> [THE TASK]
Return the listing below exactly as it stands. Pictures stay out.

Segment Start: SOURCE DATA

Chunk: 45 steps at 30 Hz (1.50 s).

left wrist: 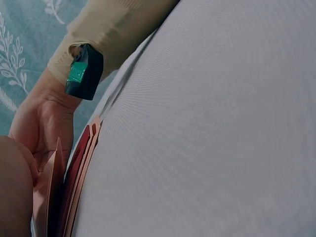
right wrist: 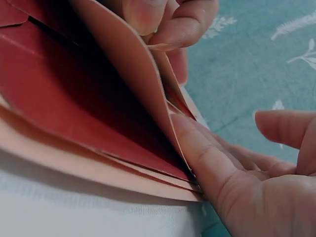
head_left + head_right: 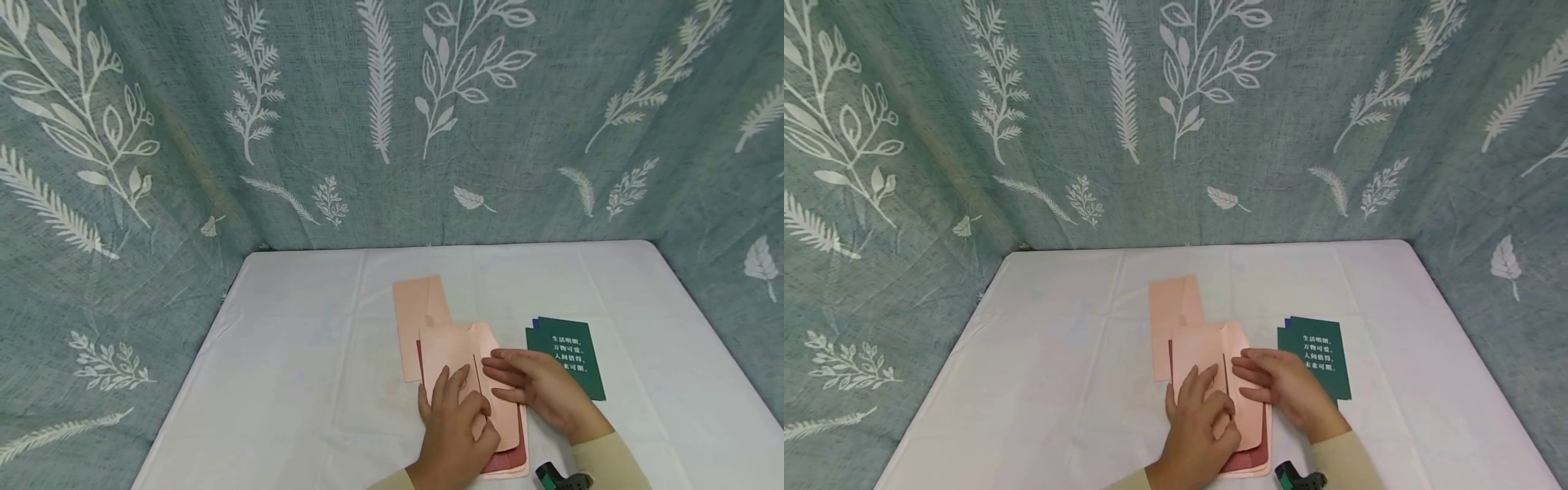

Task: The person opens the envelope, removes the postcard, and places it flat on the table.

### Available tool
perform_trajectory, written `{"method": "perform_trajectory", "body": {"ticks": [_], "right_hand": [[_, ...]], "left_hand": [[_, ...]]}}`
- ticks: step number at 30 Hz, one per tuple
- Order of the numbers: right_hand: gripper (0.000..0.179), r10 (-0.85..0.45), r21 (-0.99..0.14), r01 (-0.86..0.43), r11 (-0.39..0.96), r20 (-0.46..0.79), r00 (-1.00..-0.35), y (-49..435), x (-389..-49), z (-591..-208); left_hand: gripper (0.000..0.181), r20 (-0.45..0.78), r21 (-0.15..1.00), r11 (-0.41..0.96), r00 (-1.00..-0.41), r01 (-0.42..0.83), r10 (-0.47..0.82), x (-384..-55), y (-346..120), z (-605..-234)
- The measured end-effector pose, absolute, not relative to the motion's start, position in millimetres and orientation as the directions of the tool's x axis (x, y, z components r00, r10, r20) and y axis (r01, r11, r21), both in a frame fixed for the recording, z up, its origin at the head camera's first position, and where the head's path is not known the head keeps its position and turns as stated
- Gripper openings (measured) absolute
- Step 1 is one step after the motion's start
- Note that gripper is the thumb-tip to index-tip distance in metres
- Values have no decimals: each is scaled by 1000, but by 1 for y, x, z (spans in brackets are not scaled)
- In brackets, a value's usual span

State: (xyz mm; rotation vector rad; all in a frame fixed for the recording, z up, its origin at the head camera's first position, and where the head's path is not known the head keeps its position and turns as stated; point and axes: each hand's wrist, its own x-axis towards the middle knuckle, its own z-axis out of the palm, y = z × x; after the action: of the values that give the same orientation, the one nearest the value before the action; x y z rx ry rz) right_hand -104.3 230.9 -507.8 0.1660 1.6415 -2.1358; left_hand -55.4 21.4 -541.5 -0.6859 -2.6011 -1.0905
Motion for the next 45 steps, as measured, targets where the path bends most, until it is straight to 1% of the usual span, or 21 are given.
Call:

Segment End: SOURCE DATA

> [ANSWER BELOW]
Chunk: 45 steps at 30 Hz (1.50 s).

left wrist: 
right wrist: 
head_left + head_right: 

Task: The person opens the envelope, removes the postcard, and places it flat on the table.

### Available tool
perform_trajectory, written `{"method": "perform_trajectory", "body": {"ticks": [_], "right_hand": [[_, ...]], "left_hand": [[_, ...]]}}`
- ticks: step number at 30 Hz, one per tuple
- Order of the numbers: right_hand: gripper (0.000..0.179), r10 (-0.85..0.45), r21 (-0.99..0.14), r01 (-0.86..0.43), r11 (-0.39..0.96), r20 (-0.46..0.79), r00 (-1.00..-0.35), y (-49..435), x (-389..-49), z (-591..-208); left_hand: gripper (0.000..0.181), r20 (-0.45..0.78), r21 (-0.15..1.00), r11 (-0.41..0.96), r00 (-1.00..-0.41), r01 (-0.42..0.83), r10 (-0.47..0.82), x (-384..-55), y (-346..120), z (-605..-234)
- The measured end-effector pose, absolute, not relative to the motion's start, position in millimetres and orientation as the directions of the tool's x axis (x, y, z components r00, r10, r20) and y axis (r01, r11, r21), both in a frame fixed for the recording, z up, its origin at the head camera's first position, and where the head's path is not known the head keeps its position and turns as stated
- Gripper openings (measured) absolute
- Step 1 is one step after the motion's start
- Note that gripper is the thumb-tip to index-tip distance in metres
- Values have no decimals: each is scaled by 1000, but by 1 for y, x, z (spans in brackets are not scaled)
- In brackets, a value's usual span

State: (xyz mm; rotation vector rad; all in a frame fixed for the recording, z up, its origin at the head camera's first position, and where the head's path is not known the head keeps its position and turns as stated; point and axes: each hand's wrist, its own x-axis towards the middle knuckle, its own z-axis out of the palm, y = z × x; after the action: of the values that give the same orientation, the one nearest the value before the action; x y z rx ry rz) right_hand -104.3 230.9 -507.8 0.1660 1.6415 -2.1358; left_hand -55.4 21.4 -541.5 -0.6859 -2.6011 -1.0905
Motion for the next 45 steps, as measured, targets where the path bends most, until it is straight to 1% of the usual span, or 21 are given.
Call:

That completes the answer.